Maya Lin’s A Study of Water mimics these qualities in scale, subject, form, and material. Lin has previously erected public land sculptures from the earth’s materials, called “Wavefields,” that speak to the interconnectedness of natural systems. Through this new exhibition, she takes these motifs even further by focusing on the liquid’s melodious nature.
In fact, Lin’s works are their own kind of harmony. Several of her pieces are made with recycled silver, a precious and reflective natural material, as a counterpart to water that emphasizes its value. In “Flow,” she uses salvaged wood to mimic wave textures. The specific combinations of natural and rescued materials—each imbued with weighted meaning—create a chorus the same way that climate change (the root note), deforestation and over mining (the third), and an increase of water-based natural disasters (the fifth) creates a triad.
Lin’s practice is a swirl of decades of research, her architectural background, and poetic expression, and she speaks the language of nature and the human heart. Each piece is made to amplify the gravity of humanity’s environmental impact on this treasured resource and each other. For example, in “Marble Chesapeake & Delaware Bay,” the artist expands notions of connectedness by changing the perspective. The unification of the two waterways as marbles challenges us to think beyond the small, contained bites of our everyday interactions with the liquid and instead, see it as the celestial force that draws us to each other.

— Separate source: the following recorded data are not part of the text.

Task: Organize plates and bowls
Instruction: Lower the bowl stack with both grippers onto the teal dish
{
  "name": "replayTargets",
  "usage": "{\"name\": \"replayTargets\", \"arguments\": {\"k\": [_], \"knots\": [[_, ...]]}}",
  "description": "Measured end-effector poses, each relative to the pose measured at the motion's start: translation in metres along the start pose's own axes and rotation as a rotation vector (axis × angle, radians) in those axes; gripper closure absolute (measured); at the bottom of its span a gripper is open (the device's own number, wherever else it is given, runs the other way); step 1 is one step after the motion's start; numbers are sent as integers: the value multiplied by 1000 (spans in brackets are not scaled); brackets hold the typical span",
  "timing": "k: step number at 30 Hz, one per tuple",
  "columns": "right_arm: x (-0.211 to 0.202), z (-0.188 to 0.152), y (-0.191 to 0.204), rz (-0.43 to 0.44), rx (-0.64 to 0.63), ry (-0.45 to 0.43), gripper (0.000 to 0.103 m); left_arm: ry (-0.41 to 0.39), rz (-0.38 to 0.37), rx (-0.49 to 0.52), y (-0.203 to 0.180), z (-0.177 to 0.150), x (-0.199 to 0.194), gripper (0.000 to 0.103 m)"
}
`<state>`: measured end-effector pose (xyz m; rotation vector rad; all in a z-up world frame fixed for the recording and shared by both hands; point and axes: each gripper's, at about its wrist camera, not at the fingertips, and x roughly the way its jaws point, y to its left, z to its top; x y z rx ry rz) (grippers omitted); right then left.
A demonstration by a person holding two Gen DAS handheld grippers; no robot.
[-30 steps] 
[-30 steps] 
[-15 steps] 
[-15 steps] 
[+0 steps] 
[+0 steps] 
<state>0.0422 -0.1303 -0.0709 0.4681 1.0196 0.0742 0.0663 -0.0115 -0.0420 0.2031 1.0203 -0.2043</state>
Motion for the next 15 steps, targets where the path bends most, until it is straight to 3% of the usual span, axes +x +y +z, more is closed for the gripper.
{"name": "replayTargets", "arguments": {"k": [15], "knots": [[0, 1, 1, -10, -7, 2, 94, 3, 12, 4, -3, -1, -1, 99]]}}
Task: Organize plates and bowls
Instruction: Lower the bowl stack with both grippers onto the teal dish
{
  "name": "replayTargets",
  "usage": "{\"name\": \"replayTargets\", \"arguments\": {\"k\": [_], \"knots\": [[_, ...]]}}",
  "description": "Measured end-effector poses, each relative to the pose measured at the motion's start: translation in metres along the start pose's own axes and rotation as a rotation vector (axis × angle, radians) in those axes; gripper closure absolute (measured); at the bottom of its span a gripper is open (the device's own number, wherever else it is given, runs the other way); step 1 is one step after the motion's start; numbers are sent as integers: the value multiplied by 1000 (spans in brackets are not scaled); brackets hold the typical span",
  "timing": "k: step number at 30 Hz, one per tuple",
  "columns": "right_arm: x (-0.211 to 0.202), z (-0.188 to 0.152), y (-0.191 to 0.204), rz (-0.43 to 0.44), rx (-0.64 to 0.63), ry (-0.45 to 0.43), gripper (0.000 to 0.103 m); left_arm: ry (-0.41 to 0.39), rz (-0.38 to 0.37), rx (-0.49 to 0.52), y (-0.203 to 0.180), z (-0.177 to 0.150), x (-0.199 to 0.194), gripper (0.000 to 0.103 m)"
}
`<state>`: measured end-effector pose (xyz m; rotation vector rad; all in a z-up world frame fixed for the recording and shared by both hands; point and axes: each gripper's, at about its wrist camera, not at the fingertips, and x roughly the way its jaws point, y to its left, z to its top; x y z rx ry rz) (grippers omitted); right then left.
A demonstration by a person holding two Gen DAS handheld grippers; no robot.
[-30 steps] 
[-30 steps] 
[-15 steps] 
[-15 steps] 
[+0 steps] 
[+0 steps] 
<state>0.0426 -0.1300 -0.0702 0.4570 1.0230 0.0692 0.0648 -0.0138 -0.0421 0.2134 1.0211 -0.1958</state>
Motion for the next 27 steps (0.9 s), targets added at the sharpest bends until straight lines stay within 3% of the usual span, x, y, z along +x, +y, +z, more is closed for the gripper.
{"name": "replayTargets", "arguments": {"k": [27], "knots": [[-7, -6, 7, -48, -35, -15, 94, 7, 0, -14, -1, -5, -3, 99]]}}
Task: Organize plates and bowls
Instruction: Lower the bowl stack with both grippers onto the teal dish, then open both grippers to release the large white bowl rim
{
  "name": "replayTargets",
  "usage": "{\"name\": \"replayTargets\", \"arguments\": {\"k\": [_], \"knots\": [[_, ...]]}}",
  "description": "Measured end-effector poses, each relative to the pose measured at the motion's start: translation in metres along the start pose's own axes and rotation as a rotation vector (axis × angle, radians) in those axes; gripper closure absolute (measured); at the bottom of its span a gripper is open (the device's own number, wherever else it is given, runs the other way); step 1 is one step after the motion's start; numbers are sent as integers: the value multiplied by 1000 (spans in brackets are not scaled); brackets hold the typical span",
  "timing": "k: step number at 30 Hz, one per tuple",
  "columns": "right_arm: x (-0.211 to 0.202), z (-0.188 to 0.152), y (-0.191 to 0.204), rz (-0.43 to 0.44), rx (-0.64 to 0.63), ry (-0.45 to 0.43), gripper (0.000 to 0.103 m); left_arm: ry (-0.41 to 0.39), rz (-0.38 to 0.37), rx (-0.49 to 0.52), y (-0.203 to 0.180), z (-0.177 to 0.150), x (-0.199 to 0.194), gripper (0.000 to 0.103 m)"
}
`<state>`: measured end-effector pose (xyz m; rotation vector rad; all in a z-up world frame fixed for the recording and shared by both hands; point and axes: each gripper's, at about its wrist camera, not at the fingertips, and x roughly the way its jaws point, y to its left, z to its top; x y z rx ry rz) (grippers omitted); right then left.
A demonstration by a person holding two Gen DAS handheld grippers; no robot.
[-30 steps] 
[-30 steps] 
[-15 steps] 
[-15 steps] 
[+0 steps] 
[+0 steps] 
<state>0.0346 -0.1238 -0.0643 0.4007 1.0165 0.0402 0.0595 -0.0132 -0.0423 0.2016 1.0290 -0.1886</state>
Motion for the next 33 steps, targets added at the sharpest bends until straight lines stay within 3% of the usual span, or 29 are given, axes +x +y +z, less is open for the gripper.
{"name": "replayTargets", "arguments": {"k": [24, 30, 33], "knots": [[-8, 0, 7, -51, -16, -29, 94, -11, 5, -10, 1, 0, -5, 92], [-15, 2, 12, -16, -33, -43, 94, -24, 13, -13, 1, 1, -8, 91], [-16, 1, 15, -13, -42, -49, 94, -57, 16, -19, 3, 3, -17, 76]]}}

A Study of Water, which is on view at the Virginia Museum of Contemporary Art, literally sits between the Chesapeake Bay and Delaware Bay. These bodies are not only central points of Lin’s fascination with the subject, but they also provide a physical locale to ponder the unseen connections humanity often takes for granted. Her career is a bridge between architecture, art, and activism—expanding always like water but never too detached from its simultaneous nature.
For more of the artist’s works, visit her site.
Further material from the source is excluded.